Andrea Sempio, recentemente coinvolto in nuove indagini, ha rilasciato dichiarazioni durante la trasmissione Mediaset “Quarto Grado”, sottolineando di non avere alcun legame con la vicenda. Ha descritto il suo stato d’animo, affermando di affrontare la situazione con calma, citando una famosa frase che invita a non mostrare segni di debolezza di fronte alle avversità. Riguardo alle telefonate effettuate a Chiara Poggi nei giorni antecedenti al delitto, Sempio ha minimizzato, affermando che si trattava di contatti brevi.

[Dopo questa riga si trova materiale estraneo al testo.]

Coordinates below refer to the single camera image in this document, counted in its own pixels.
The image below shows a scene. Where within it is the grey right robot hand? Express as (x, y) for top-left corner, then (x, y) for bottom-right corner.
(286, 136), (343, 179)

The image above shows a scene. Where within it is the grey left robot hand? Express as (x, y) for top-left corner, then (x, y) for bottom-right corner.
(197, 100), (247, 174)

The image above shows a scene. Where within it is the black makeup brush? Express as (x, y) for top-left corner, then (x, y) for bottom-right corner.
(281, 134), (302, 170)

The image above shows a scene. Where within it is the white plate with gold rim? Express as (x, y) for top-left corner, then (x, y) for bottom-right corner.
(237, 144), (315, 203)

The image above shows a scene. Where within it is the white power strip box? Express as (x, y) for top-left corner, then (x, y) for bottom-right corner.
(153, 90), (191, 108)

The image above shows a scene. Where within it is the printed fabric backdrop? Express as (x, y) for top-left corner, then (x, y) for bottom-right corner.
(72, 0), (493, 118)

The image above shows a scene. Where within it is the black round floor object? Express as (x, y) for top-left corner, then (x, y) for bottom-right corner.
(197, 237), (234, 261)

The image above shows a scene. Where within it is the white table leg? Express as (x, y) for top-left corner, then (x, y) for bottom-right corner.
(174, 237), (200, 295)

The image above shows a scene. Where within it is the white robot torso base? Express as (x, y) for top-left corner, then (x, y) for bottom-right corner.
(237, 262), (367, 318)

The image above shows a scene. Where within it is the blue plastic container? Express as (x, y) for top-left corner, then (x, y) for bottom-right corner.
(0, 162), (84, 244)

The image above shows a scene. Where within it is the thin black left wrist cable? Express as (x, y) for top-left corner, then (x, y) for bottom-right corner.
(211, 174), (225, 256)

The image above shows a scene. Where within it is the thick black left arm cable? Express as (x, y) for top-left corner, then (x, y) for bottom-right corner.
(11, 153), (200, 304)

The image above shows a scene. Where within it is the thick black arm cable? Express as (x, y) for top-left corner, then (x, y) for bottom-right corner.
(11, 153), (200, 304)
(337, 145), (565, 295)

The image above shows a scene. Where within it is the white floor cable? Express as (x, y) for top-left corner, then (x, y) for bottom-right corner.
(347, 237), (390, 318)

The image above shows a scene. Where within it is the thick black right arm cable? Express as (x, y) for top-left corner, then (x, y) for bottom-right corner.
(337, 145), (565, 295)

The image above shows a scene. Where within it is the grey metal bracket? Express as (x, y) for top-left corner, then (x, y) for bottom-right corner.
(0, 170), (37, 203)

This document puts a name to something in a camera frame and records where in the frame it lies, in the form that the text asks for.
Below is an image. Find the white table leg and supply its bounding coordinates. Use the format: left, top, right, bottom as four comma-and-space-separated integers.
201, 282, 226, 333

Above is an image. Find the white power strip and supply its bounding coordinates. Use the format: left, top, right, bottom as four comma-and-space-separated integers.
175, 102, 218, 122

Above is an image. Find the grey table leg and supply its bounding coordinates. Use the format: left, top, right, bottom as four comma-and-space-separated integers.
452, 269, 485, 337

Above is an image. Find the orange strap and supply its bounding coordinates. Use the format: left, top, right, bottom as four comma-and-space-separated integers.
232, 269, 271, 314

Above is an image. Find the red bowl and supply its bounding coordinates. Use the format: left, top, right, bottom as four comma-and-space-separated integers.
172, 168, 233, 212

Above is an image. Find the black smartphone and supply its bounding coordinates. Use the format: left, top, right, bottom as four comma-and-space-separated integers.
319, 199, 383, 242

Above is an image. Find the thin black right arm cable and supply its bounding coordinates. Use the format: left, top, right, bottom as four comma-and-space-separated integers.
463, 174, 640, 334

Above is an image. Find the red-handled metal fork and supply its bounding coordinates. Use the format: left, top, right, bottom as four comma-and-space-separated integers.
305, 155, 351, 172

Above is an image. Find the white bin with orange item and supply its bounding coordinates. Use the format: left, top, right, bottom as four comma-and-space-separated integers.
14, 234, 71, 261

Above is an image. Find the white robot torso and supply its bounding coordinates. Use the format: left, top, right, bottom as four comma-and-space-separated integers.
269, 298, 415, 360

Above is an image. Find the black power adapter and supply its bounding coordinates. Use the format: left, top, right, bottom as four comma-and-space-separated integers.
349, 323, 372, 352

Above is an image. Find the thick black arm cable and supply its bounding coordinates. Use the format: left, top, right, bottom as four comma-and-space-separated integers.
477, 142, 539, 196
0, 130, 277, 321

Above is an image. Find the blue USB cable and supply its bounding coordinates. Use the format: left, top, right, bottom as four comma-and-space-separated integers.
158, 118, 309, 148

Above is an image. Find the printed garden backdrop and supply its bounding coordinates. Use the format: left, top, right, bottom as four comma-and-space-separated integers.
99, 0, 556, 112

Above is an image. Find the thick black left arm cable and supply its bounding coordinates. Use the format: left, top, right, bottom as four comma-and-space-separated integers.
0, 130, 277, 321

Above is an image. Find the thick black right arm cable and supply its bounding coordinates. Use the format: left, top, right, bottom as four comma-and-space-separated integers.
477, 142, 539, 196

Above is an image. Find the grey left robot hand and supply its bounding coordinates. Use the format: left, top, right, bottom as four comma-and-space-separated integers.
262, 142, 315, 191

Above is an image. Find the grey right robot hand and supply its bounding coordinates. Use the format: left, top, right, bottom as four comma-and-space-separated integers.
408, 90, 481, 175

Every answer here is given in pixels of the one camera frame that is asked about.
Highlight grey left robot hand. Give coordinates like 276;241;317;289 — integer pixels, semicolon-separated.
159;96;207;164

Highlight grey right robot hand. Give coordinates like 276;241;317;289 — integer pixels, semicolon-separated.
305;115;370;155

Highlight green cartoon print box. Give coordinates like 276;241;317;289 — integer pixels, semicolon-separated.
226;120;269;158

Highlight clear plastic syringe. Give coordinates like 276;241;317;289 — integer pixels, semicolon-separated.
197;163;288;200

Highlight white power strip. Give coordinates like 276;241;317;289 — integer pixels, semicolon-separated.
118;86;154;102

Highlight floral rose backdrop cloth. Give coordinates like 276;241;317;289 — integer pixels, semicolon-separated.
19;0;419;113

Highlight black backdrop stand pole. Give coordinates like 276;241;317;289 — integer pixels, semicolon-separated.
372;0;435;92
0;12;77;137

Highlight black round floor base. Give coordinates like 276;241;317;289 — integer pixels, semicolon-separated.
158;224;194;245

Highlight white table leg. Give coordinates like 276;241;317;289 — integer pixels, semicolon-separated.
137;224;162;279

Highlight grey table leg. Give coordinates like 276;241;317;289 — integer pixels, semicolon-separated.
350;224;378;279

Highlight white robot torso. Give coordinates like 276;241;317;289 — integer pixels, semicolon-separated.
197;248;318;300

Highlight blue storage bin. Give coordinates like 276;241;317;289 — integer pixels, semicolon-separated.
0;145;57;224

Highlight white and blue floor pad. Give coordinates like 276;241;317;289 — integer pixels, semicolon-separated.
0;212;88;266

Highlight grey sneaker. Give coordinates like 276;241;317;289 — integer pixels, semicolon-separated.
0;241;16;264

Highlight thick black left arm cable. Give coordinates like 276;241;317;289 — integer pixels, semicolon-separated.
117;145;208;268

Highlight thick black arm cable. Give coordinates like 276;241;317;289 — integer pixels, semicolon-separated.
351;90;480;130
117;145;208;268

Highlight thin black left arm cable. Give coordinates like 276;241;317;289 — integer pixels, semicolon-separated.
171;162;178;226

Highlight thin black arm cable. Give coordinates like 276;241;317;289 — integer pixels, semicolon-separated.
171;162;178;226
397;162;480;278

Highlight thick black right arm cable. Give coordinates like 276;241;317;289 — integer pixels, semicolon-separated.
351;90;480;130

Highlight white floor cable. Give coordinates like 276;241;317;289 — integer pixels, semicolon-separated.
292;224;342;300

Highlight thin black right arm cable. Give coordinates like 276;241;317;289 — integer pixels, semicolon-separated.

Esame antropometrico e indagini in corso
L’esame antropometrico a cui è stato sottoposto Sempio ha avuto luogo il 2 ottobre e ha coinvolto la dottoressa Cristina Cattaneo, antropologa forense di spicco. Durante l’analisi, sono state effettuate misurazioni dettagliate delle caviglie, dei piedi e degli arti superiori, con l’obiettivo di confrontare questi dati con le lesioni riscontrate sul corpo di Chiara Poggi e le analisi delle macchie di sangue condotte dal RIS. Questo passaggio è cruciale per stabilire eventuali correlazioni tra Sempio e il delitto.
Le indagini sul caso di Garlasco continuano a suscitare interesse e preoccupazione, con nuovi elementi che emergono costantemente. A soli diciotto anni dall’omicidio di Chiara Poggi, la situazione si fa sempre più complessa, con un supertestimone che avrebbe messo in discussione l’alibi di Sempio, sostenendo che un biglietto di parcheggio che lo collocava lontano dalla scena del crimine gli sarebbe stato fornito per costruire un alibi. Sempio ha negato fermamente queste accuse, ma il mistero attorno al caso rimane fitto.
Il caso Garlasco e il suo impatto
Il caso di Garlasco, che ha colpito l’attenzione pubblica fin dal suo inizio, continua a riservare sorprese e colpi di scena. La complessità delle indagini, unite a nuove evidenze e testimonianze, fanno sì che questo omicidio rimanga uno dei più controversi nella cronaca italiana. L’evoluzione delle indagini e le nuove tecnologie utilizzate per l’analisi dei dati potrebbero finalmente portare a una risoluzione, ma il percorso si preannuncia lungo e difficile.